__Work request__. For the entries below, print exactly the lines between the line holding "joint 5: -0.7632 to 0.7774" and the line holding "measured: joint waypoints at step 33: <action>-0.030", inclusive, and nothing else.

Source data:
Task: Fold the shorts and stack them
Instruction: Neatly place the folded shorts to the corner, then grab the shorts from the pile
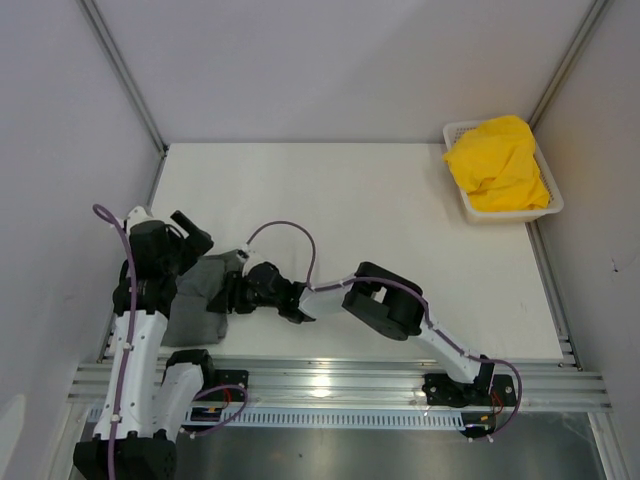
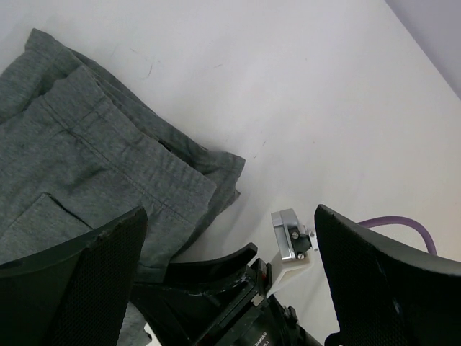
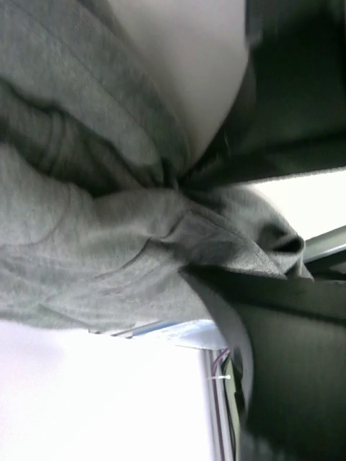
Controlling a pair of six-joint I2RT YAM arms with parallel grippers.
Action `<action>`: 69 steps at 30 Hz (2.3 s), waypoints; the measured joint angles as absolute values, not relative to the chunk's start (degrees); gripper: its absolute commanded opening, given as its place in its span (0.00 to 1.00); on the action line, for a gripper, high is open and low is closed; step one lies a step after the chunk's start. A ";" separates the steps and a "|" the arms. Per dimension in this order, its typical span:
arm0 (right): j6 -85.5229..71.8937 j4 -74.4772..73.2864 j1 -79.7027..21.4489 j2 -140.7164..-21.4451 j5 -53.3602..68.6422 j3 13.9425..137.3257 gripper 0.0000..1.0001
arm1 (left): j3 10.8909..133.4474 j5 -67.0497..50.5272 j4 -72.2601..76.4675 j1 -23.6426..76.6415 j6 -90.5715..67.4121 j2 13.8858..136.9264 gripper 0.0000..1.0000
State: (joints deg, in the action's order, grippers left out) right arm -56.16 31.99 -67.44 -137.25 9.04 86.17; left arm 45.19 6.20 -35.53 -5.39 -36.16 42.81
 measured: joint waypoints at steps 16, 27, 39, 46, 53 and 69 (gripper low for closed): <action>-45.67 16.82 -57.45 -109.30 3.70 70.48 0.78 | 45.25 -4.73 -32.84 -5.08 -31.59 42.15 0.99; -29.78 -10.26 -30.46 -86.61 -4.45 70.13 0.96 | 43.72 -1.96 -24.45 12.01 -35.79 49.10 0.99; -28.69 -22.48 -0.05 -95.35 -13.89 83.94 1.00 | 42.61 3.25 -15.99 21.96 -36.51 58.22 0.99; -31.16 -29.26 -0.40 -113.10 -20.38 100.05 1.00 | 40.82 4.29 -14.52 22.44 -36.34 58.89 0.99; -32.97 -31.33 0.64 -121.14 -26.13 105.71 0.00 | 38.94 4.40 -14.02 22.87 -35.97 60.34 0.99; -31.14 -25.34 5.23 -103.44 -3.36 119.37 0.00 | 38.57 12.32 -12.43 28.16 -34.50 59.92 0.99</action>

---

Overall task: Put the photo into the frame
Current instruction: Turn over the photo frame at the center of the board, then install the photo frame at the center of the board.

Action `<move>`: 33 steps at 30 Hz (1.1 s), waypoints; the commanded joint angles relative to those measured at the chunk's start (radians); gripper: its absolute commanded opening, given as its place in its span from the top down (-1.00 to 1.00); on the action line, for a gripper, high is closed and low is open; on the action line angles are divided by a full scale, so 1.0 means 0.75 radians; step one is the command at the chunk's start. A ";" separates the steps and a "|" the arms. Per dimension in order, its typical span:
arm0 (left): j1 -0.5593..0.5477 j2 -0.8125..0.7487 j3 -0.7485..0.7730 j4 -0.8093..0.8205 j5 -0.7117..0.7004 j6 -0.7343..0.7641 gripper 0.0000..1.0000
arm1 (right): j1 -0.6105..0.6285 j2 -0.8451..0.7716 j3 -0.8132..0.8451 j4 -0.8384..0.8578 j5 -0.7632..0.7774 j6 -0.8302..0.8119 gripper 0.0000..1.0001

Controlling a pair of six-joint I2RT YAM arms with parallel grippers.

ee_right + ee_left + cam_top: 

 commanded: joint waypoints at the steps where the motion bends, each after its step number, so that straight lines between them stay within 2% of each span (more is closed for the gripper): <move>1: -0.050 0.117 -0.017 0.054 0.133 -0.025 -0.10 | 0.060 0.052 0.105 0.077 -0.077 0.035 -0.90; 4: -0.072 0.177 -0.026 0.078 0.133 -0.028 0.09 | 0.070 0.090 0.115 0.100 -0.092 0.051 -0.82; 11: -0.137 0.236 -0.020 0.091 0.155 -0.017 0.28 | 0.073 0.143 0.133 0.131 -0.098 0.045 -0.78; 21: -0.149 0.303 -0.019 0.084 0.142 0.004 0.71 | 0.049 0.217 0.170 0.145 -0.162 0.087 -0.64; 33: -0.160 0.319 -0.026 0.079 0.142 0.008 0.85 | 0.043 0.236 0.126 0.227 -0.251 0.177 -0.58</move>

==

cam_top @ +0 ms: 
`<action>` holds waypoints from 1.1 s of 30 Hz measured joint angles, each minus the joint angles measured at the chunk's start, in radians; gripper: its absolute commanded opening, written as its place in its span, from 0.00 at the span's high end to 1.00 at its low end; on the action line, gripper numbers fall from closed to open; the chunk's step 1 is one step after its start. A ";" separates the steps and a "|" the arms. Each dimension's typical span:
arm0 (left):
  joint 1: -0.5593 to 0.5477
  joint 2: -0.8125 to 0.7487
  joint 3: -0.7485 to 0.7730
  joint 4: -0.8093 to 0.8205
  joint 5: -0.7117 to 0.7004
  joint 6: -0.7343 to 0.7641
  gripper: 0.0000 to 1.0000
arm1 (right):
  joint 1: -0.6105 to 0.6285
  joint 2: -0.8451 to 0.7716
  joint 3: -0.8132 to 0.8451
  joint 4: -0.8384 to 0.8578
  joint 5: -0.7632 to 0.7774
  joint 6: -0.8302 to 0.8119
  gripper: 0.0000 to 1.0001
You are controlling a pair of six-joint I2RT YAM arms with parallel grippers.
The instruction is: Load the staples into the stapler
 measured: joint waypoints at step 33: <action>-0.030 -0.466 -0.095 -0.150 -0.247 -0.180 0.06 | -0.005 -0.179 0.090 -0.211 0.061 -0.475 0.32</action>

__Your solution__.
  joint 5: -0.7632 to 0.7774
  joint 6: -0.8302 to 0.8119
  gripper: 0.0000 to 1.0001
You are controlling a pair of six-joint I2RT YAM arms with parallel grippers.
The instruction is: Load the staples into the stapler
 measured: joint waypoints at step 33: <action>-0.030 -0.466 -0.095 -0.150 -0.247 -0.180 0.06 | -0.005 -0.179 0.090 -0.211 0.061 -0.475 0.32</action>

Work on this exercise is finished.